> [TASK DIRECTIONS]: Write out, word for word, the part of the listing below that opens with the line containing "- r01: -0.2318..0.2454" and closes with the line containing "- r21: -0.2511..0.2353", keeping both of those lines and adding no others.

***

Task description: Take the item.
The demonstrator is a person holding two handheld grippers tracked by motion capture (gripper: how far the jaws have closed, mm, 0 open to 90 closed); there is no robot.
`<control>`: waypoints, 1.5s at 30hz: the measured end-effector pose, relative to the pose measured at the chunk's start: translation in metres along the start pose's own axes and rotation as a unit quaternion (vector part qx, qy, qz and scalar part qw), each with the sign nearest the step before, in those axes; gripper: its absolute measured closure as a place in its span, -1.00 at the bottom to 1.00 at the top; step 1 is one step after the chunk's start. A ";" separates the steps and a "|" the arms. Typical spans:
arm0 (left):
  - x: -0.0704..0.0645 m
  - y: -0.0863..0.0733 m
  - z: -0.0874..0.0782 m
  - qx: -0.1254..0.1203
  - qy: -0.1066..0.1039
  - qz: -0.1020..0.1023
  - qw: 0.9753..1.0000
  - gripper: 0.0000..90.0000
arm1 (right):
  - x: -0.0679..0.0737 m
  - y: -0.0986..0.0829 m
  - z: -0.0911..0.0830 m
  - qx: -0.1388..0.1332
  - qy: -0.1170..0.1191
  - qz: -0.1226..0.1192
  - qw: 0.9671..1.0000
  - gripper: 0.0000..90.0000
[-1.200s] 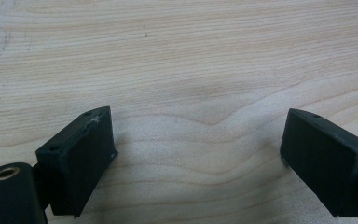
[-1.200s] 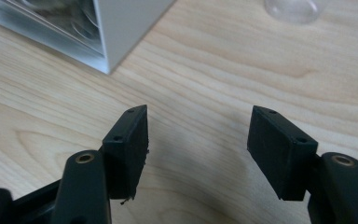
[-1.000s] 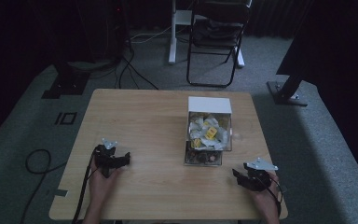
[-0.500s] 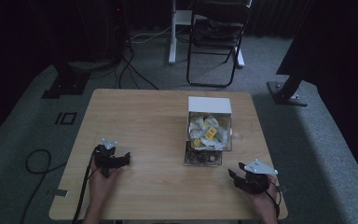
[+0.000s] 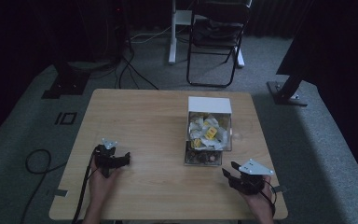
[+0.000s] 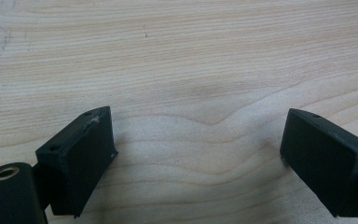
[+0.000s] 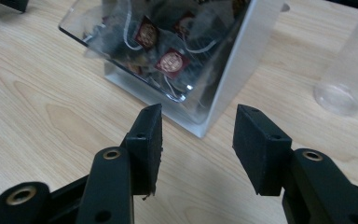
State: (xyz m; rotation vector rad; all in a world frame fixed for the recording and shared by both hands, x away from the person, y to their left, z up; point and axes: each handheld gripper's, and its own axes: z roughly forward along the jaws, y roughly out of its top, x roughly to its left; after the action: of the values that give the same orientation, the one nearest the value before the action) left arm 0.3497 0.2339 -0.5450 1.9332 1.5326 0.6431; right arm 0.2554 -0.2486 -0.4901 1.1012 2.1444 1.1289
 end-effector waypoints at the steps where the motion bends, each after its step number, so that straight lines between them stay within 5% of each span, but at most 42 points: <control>1: 0.000 0.000 0.000 0.000 0.000 0.000 1.000 -0.76 | 0.001 0.001 0.000 -0.001 0.001 -0.001 1.000 0.16; 25: 0.000 0.000 0.000 0.000 0.000 0.000 1.000 -0.76 | 0.030 0.023 0.015 -0.019 0.039 -0.043 0.998 0.20; 45: 0.000 0.000 0.000 0.000 0.000 0.000 1.000 -0.76 | 0.040 0.026 0.041 -0.004 0.051 -0.077 0.996 0.15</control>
State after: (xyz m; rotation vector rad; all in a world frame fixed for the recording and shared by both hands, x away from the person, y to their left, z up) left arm 0.3497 0.2339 -0.5450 1.9332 1.5325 0.6428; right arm 0.2732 -0.1879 -0.4924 0.8743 2.2584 1.1431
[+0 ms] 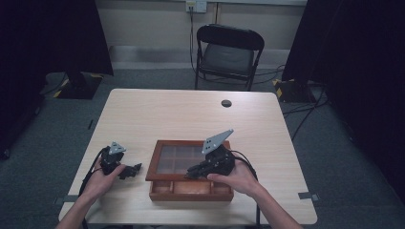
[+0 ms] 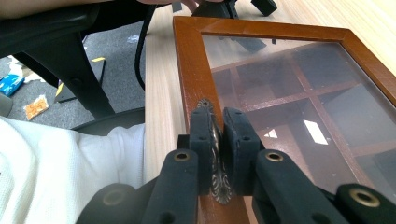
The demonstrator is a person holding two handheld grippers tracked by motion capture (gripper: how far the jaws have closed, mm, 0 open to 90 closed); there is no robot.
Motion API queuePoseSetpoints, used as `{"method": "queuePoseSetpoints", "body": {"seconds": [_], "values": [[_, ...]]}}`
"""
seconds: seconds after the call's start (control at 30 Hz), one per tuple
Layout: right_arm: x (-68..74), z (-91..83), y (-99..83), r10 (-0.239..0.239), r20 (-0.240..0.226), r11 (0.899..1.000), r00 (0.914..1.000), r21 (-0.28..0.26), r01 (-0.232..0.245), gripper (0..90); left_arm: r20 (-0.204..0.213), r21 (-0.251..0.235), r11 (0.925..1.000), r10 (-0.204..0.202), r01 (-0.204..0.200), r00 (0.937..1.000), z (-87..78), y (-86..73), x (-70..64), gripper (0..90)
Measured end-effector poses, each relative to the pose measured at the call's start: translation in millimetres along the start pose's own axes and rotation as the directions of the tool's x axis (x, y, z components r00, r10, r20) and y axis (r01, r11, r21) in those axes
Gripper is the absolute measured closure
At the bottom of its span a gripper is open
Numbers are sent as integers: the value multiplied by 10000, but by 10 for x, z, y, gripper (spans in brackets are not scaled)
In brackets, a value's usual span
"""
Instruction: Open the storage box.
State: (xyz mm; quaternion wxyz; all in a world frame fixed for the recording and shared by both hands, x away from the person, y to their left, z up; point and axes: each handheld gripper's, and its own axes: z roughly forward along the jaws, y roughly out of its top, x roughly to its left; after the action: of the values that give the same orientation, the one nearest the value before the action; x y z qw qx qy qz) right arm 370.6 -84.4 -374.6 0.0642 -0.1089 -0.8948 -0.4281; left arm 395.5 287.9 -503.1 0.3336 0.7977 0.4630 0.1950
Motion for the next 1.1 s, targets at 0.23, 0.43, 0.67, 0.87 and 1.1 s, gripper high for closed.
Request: {"method": "queuePoseSetpoints", "body": {"seconds": [0.23, 0.43, 0.67, 0.87, 1.1], "values": [[-25, -28, 51, -16, 84, 10000, 10000, -16, 16, 827, -2, -1, 10000, -1, 1, 10000, 0, 0, 0, 0], [-48, -24, 58, -8, 130, 10000, 9999, -33, 9, 827, -1, 2, 10000, 1, -1, 10000, 0, 0, 0, 0], [-68, -30, 74, -10, 129, 10000, 9999, -50, 11, 827, 0, 3, 10000, -1, 1, 10000, 0, 0, 0, 0], [-84, -73, 131, -98, 271, 9999, 9996, -131, 102, 827, -2, 0, 10000, -2, 2, 10000, 0, 0, 0, 0], [-113, -118, 182, -202, 378, 9995, 9991, -238, 211, 827, -3, -2, 10000, -1, 1, 10000, 0, 0, 0, 0]]}}
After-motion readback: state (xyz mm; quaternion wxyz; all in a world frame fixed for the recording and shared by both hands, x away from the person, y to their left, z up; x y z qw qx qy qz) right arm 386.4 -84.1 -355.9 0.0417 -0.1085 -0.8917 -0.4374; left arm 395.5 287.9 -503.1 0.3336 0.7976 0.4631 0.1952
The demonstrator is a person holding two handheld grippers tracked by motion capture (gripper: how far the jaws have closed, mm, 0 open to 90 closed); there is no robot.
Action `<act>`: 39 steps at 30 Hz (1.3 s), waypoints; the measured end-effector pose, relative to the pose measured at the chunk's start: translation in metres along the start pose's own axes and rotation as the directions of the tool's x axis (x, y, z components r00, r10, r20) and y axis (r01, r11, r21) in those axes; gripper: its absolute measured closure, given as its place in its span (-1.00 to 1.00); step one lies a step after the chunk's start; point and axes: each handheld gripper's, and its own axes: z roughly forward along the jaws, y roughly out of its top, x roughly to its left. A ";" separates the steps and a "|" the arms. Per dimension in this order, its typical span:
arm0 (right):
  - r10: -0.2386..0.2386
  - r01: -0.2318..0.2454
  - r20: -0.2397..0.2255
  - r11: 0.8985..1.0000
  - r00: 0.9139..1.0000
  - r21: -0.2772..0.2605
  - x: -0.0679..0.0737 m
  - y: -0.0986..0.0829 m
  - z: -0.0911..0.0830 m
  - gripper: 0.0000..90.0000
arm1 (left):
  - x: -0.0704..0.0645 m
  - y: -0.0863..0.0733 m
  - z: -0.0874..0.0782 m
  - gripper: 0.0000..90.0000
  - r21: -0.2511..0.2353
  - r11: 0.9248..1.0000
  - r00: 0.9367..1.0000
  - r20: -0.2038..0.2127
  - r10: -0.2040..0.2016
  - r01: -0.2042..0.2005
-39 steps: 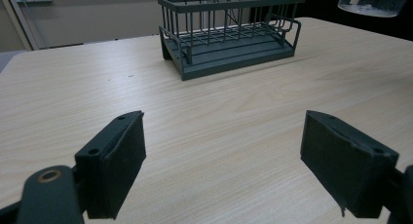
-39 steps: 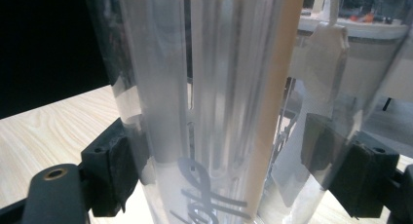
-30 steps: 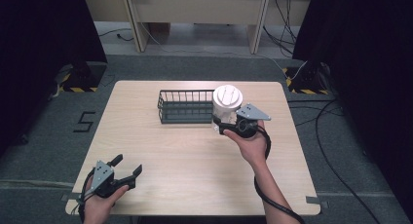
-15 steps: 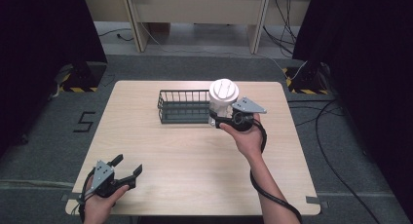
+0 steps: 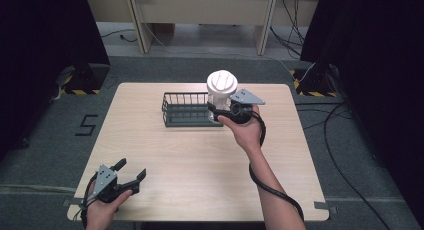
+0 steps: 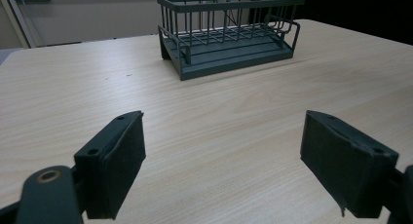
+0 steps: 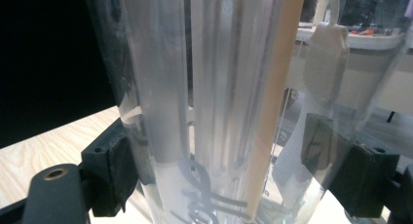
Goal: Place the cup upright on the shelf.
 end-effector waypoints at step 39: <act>0.038 -0.039 0.010 0.998 0.999 0.043 -0.001 0.017 0.073 -0.59 | -0.002 0.001 0.001 -0.64 -0.005 1.000 1.000 0.012 -0.006 0.006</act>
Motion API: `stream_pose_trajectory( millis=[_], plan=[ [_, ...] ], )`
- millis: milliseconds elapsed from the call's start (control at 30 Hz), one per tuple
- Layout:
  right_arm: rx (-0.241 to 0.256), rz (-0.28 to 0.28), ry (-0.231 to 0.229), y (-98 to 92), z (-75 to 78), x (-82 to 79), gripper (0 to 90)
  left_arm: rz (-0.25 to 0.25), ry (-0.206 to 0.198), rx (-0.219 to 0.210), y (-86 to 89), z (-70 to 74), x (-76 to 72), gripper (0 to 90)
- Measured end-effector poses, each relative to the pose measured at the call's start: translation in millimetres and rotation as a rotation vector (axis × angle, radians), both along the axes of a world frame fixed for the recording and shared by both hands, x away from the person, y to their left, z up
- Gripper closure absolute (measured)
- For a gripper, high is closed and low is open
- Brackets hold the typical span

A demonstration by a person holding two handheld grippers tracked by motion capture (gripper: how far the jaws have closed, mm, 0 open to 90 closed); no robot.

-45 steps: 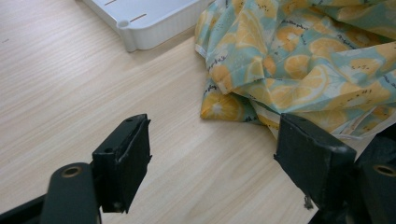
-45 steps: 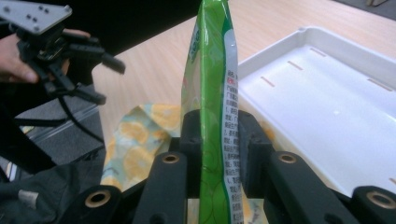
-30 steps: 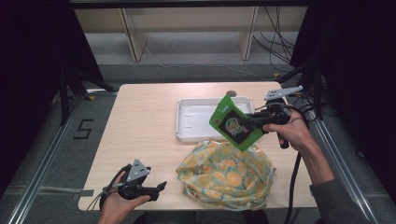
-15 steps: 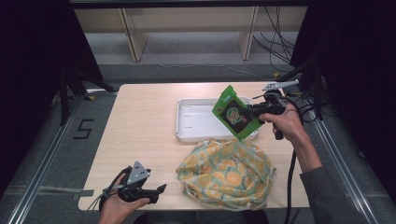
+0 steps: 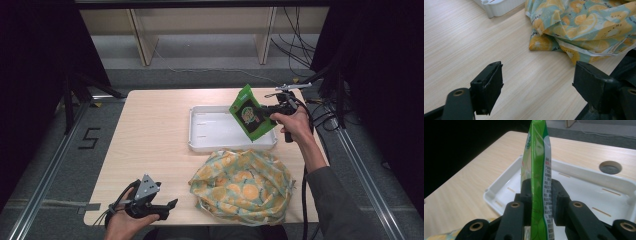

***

> [REPLY]:
  - r01: -0.2318..0.2454
  - r20: -0.2397..0.2255
  - r11: 0.8985..1.0000
  - r00: 0.9139..1.0000
  - r21: -0.2772..0.2605
  - x: -0.0679..0.0737 m
  - y: -0.0986..0.0829 m
  - z: -0.0911..0.0830 m
  - gripper: 0.0000..90.0000
arm1 (left):
  - x: -0.0704..0.0645 m
  - y: -0.0863..0.0733 m
  - z: -0.0874..0.0782 m
  - gripper: 0.0000..90.0000
  - r21: -0.2511..0.2353

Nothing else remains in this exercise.